About this exercise: Track down every line below that holds "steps" and copy it.

Data excerpt:
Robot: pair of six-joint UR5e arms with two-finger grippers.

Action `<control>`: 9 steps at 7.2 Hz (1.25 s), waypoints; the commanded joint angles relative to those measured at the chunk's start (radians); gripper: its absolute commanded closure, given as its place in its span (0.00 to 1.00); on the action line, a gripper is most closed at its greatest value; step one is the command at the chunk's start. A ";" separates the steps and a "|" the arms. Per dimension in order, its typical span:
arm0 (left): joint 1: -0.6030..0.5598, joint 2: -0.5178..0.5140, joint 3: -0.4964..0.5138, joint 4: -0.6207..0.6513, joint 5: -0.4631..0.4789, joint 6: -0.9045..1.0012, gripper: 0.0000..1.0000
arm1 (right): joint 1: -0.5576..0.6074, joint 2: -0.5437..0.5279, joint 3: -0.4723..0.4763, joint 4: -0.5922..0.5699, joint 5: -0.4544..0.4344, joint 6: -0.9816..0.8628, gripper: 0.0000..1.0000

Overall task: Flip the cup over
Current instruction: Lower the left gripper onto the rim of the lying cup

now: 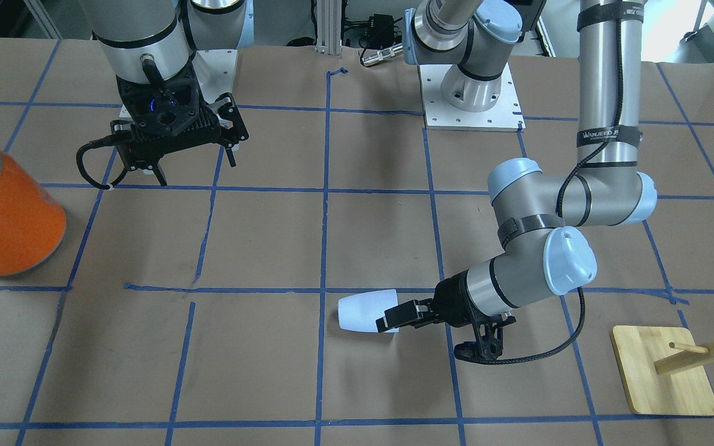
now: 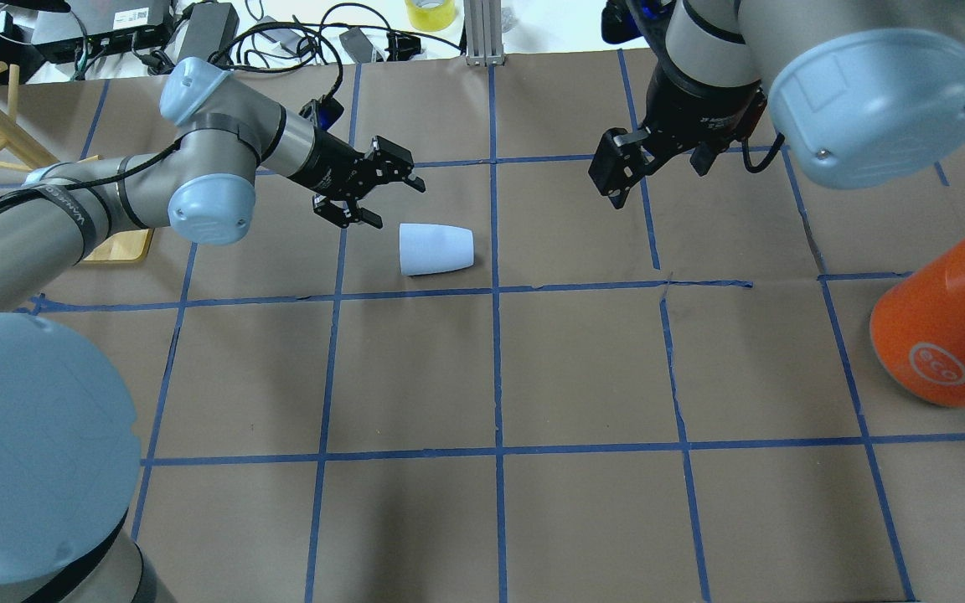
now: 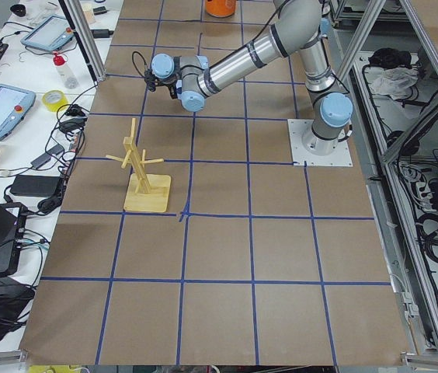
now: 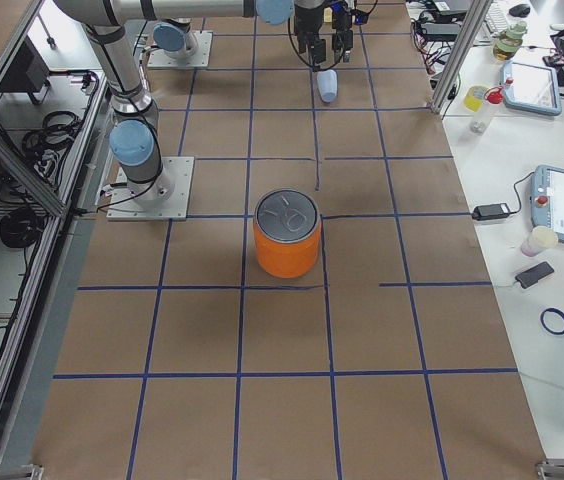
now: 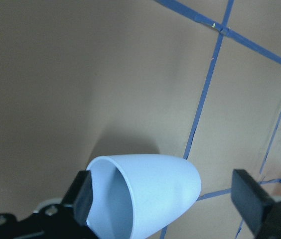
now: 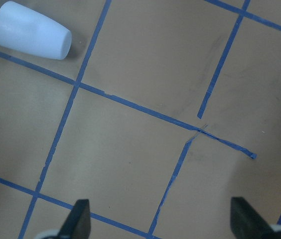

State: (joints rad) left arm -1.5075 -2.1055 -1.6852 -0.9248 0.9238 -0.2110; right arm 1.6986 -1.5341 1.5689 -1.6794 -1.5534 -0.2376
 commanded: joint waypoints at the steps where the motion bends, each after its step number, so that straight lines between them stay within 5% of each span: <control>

Written answer:
Action `<control>`: 9 steps at 7.2 Hz (1.25 s), waypoints; the commanded joint angles relative to those measured at the chunk's start (radians); gripper: its absolute commanded closure, given as its place in its span (0.00 to 1.00); on the action line, a gripper is most closed at its greatest value; step one is the command at the chunk's start. A ";" separates the steps and a "|" the arms. Per dimension in order, its typical span:
 commanded: joint waypoints at the steps where the motion bends, each after its step number, so that straight lines between them stay within 5% of each span: <control>

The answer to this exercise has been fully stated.